## Directions
From the entries below, reproduce exactly the line containing "A page of spatial", the line containing "Where can the", and every line in between, with nothing added.

## Task material
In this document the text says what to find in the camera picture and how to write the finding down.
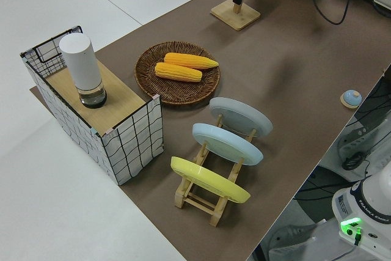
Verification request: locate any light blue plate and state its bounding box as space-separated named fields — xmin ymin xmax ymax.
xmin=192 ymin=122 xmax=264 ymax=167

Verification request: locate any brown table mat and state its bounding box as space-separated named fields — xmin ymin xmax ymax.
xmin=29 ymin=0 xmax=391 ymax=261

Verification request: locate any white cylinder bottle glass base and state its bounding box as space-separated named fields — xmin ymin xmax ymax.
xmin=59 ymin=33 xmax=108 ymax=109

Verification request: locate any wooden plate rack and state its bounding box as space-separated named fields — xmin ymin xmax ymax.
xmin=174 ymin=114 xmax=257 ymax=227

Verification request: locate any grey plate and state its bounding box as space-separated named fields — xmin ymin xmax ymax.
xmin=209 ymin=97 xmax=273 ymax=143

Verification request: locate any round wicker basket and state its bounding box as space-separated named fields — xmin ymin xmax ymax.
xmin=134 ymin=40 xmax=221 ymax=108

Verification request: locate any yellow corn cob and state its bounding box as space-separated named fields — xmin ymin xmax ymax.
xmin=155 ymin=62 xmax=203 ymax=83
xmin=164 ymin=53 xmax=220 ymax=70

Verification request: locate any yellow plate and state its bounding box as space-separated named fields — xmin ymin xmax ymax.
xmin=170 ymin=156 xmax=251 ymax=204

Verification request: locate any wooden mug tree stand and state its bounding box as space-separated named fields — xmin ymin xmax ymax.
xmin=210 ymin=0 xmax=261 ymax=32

...

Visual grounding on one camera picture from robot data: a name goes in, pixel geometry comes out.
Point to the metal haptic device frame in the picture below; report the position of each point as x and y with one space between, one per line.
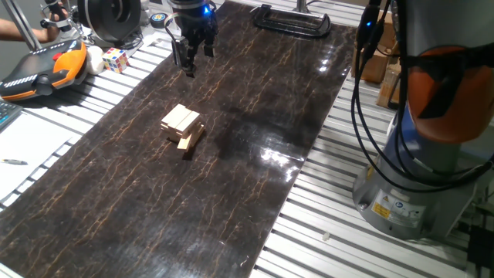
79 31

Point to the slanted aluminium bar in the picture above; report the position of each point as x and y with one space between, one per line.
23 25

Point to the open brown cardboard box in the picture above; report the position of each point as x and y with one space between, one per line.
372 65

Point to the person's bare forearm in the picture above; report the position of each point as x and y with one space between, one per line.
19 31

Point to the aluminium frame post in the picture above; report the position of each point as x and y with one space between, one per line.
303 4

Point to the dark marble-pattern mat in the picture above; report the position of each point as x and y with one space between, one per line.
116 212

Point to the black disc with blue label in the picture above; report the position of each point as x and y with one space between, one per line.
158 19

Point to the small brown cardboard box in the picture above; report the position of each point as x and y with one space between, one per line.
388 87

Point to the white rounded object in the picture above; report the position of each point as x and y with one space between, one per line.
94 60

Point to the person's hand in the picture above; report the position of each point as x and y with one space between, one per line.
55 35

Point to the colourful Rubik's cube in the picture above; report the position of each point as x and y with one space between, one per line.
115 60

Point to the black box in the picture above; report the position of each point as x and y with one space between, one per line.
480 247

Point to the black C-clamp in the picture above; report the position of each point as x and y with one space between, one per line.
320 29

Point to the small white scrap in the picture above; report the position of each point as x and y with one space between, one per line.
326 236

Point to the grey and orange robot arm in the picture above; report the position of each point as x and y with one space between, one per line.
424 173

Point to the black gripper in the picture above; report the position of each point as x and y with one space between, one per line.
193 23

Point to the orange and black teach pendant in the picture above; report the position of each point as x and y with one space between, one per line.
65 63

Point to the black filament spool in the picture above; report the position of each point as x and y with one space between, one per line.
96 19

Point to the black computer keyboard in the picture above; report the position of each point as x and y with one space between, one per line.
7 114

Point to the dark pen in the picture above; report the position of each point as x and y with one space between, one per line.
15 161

...

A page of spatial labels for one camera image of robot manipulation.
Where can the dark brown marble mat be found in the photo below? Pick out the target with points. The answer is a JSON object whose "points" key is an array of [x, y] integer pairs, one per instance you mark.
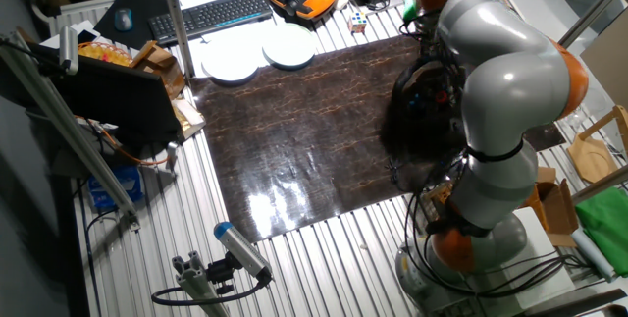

## Response below
A page of spatial labels for one camera image of robot manipulation.
Where can the dark brown marble mat be found in the photo below? Pick out the target with points. The answer is a JSON object whose "points" key is an array of [x, y] integer pairs, one per instance you mark.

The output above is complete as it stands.